Records excerpted from a collection:
────────────────
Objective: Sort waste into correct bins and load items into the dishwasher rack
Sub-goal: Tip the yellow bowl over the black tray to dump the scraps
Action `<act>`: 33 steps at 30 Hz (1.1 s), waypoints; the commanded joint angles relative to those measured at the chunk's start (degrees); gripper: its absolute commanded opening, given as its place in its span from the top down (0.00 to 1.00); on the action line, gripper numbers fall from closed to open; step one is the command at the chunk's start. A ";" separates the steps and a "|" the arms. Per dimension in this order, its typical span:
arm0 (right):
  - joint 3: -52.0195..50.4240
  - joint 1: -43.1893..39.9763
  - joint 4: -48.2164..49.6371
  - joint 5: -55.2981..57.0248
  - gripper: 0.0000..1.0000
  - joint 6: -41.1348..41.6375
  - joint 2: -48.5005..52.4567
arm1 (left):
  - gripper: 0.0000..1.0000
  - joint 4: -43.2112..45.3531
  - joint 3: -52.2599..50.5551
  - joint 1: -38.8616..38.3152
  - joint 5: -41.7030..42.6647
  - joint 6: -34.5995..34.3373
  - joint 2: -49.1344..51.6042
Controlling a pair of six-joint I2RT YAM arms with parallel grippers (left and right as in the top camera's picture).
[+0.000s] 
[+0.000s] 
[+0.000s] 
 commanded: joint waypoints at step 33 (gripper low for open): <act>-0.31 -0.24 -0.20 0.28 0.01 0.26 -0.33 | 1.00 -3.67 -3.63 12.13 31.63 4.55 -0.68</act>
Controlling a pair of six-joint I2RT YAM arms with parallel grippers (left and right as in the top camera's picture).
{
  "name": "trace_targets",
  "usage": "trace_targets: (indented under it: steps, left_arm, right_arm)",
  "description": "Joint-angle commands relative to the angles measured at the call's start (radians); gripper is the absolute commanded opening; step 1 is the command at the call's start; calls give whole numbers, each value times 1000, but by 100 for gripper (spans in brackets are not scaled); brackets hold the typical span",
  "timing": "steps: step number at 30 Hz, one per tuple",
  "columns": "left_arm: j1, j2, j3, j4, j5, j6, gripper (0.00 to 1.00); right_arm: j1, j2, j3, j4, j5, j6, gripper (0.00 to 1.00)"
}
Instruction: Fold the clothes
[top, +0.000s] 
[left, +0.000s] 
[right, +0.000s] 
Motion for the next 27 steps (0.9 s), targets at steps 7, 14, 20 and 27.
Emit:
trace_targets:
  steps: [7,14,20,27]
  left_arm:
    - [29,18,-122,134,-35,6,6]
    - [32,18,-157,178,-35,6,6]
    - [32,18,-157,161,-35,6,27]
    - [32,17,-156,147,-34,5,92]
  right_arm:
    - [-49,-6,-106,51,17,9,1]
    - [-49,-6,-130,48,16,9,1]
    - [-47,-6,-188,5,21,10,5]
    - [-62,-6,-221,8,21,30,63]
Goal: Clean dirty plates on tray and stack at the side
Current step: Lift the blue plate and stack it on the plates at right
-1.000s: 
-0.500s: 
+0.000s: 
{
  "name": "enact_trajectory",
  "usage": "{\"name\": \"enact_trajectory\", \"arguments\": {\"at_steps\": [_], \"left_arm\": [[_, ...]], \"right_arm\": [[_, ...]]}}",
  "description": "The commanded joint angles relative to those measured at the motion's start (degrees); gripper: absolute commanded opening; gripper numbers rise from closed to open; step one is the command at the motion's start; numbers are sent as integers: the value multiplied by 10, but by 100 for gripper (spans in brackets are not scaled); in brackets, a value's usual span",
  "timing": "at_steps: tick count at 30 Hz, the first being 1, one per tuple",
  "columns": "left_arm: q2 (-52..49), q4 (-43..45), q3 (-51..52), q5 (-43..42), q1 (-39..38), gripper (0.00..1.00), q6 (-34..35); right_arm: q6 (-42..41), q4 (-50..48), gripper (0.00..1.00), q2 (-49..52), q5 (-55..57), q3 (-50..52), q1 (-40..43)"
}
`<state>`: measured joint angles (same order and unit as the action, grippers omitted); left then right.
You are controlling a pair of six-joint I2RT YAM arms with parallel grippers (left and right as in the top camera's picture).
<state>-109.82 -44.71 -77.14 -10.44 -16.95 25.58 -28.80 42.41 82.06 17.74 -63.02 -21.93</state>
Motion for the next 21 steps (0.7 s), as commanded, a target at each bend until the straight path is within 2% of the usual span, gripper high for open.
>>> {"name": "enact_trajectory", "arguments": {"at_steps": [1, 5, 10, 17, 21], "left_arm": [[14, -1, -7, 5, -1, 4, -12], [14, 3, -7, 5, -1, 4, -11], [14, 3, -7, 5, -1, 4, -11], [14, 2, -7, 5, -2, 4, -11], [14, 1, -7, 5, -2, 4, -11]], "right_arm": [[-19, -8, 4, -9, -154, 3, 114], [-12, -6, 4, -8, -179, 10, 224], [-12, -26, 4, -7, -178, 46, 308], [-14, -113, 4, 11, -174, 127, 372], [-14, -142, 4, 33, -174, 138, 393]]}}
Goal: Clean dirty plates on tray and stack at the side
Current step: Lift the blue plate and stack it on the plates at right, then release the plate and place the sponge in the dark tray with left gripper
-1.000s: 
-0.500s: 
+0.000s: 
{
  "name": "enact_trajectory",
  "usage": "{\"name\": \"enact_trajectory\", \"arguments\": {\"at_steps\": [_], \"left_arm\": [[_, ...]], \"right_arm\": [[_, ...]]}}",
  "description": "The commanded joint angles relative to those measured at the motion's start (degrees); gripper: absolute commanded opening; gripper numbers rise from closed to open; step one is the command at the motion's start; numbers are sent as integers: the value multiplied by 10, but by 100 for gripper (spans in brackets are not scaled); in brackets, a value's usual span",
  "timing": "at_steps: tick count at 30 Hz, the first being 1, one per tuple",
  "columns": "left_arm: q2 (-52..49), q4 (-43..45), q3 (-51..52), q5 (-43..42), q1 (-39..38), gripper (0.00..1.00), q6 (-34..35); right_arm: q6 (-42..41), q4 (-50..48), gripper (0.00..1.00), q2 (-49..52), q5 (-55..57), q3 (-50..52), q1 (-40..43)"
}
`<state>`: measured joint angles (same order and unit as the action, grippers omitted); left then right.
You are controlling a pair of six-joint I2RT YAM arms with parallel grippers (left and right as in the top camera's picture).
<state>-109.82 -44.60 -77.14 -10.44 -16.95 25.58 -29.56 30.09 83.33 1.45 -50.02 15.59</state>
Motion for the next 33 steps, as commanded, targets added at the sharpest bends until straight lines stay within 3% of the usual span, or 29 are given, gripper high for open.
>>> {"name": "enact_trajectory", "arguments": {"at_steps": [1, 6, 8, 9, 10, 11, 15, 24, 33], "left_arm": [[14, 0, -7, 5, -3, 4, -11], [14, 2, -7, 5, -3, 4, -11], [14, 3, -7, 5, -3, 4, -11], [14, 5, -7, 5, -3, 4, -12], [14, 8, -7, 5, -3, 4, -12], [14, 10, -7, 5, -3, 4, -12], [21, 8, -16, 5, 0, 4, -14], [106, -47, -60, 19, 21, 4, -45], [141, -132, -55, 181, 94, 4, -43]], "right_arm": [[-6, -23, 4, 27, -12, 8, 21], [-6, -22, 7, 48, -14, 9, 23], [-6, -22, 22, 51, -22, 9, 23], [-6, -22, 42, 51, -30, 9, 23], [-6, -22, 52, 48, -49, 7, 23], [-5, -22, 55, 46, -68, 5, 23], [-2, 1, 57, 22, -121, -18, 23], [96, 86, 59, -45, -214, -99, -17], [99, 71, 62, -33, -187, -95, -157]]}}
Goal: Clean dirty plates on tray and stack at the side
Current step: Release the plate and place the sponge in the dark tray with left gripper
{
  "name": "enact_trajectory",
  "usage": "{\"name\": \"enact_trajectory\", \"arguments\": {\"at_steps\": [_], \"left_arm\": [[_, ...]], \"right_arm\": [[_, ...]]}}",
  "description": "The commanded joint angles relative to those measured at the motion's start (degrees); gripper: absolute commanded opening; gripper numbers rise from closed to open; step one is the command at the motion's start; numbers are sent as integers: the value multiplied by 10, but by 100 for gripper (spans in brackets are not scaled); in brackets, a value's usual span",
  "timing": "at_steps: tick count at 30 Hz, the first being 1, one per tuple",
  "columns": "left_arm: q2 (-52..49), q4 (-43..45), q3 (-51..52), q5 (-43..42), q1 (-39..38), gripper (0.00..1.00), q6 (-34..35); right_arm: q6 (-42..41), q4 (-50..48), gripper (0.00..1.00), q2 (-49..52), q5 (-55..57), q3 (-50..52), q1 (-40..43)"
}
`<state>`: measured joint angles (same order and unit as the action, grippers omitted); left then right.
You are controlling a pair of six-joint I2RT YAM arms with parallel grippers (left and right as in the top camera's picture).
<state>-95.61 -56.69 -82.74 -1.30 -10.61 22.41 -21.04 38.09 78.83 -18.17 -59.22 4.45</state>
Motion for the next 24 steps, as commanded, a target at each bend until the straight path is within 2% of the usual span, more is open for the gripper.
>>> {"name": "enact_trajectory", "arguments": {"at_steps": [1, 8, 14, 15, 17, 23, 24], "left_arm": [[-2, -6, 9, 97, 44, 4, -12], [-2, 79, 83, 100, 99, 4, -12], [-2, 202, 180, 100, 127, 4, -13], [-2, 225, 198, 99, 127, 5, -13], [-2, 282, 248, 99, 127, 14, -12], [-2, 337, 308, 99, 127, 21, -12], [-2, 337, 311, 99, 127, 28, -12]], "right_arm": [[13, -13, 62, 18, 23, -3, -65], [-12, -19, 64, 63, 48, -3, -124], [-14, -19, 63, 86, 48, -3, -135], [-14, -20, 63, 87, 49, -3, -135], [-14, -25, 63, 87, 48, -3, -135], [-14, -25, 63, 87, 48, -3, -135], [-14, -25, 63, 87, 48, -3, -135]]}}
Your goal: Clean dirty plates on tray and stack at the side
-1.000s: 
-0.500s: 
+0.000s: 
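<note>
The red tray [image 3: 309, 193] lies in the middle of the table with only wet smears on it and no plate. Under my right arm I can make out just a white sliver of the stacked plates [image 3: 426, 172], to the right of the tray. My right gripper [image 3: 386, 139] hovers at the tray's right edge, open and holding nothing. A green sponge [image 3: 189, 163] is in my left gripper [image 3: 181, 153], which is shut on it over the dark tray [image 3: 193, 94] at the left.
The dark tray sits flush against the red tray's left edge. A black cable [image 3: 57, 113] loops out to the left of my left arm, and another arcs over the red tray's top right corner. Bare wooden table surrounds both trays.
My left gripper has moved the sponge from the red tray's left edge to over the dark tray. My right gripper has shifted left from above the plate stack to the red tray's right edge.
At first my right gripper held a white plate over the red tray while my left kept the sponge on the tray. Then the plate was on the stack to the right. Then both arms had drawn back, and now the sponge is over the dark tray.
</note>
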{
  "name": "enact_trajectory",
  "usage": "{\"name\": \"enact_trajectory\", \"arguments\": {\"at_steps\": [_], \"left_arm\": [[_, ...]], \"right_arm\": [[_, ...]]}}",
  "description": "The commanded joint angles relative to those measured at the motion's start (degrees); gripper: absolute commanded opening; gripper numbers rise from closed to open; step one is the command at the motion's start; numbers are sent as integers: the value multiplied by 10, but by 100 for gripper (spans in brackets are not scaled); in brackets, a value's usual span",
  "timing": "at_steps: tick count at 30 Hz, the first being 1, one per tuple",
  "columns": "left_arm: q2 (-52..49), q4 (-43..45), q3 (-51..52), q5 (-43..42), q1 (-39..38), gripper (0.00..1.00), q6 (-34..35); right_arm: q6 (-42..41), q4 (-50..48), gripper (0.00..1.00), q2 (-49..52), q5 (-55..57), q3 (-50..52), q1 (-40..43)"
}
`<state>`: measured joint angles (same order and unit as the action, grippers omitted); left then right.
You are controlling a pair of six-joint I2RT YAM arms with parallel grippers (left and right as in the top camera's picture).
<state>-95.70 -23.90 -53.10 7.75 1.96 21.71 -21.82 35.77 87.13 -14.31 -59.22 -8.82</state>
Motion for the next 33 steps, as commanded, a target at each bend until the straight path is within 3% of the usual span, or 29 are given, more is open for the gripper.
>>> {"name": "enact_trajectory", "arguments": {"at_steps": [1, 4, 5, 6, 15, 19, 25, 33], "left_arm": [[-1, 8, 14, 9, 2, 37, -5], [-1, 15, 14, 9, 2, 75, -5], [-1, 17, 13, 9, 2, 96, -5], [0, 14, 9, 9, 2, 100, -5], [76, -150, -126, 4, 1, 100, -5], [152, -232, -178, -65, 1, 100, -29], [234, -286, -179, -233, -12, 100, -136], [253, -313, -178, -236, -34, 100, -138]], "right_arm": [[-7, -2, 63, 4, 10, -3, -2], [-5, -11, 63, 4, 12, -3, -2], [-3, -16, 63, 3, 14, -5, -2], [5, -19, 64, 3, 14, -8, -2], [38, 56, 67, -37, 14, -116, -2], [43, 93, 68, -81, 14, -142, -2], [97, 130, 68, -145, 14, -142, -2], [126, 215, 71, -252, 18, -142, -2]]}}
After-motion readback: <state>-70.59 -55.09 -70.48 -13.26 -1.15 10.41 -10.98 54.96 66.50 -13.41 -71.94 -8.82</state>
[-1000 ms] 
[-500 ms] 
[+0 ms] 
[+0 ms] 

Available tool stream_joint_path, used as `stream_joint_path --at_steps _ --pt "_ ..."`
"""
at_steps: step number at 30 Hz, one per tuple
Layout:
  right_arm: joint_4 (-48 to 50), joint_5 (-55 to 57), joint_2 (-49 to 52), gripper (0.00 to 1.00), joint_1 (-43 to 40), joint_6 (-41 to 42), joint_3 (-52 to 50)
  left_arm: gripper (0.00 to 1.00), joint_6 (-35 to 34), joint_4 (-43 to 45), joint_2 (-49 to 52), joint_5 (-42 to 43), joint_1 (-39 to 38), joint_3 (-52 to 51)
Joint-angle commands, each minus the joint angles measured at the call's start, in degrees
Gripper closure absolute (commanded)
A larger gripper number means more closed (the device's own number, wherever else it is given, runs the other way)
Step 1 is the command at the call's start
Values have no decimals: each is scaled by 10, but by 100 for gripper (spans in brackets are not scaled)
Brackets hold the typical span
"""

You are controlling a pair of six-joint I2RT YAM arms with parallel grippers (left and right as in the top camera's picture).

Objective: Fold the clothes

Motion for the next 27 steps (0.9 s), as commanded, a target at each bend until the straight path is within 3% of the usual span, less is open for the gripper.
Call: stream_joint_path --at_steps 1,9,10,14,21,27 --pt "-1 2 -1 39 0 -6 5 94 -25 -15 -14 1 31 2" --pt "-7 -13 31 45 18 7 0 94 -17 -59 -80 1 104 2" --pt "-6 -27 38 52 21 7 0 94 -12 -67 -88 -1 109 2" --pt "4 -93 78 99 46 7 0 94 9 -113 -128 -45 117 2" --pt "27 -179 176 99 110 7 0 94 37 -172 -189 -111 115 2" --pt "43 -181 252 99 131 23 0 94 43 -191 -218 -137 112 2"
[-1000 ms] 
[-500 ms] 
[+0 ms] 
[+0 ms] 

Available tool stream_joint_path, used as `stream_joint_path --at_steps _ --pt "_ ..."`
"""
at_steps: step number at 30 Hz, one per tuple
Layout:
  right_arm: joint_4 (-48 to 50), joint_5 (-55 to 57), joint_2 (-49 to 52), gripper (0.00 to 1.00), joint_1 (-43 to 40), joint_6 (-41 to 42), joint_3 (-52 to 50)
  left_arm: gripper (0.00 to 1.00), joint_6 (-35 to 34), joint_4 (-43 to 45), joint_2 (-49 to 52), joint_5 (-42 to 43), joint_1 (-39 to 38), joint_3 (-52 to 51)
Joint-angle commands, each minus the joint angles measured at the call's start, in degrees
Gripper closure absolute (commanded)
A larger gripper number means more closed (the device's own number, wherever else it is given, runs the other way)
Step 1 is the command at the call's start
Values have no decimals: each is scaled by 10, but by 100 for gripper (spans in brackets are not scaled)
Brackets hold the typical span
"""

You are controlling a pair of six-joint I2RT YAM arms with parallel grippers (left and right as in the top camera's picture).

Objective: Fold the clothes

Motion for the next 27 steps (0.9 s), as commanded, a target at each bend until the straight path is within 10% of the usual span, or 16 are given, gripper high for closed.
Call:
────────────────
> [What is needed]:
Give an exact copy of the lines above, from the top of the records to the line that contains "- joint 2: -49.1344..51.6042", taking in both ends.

> [Task output]:
Objective: Sort waste into correct bins and load items into the dishwasher rack
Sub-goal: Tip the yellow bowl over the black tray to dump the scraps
Action `<act>`: 33 steps at 30 Hz (1.1 s), waypoints; the commanded joint angles relative to those measured at the chunk's start (degrees); gripper: its absolute commanded opening, given as its place in its span from the top down (0.00 to 1.00); on the action line, gripper numbers fall from closed to open; step one is the command at the chunk's start. A ";" separates the steps and a "|" the arms. Per dimension in this order, its typical span:
arm0 (right):
  - joint 3: -52.0195..50.4240
  - joint 1: -43.1893..39.9763
  - joint 4: -48.2164..49.6371
  - joint 5: -55.2981..57.0248
  - gripper: 0.0000..1.0000
  - joint 6: -41.1348..41.6375
  - joint 2: -48.5005..52.4567
arm1 (left):
  - gripper: 0.0000..1.0000
  - joint 4: -43.2112..45.3531
  - joint 3: -52.2599..50.5551
  - joint 1: -38.8616..38.3152
  - joint 5: -41.7030..42.6647
  - joint 6: -34.5995..34.3373
  - joint 2: -49.1344..51.6042

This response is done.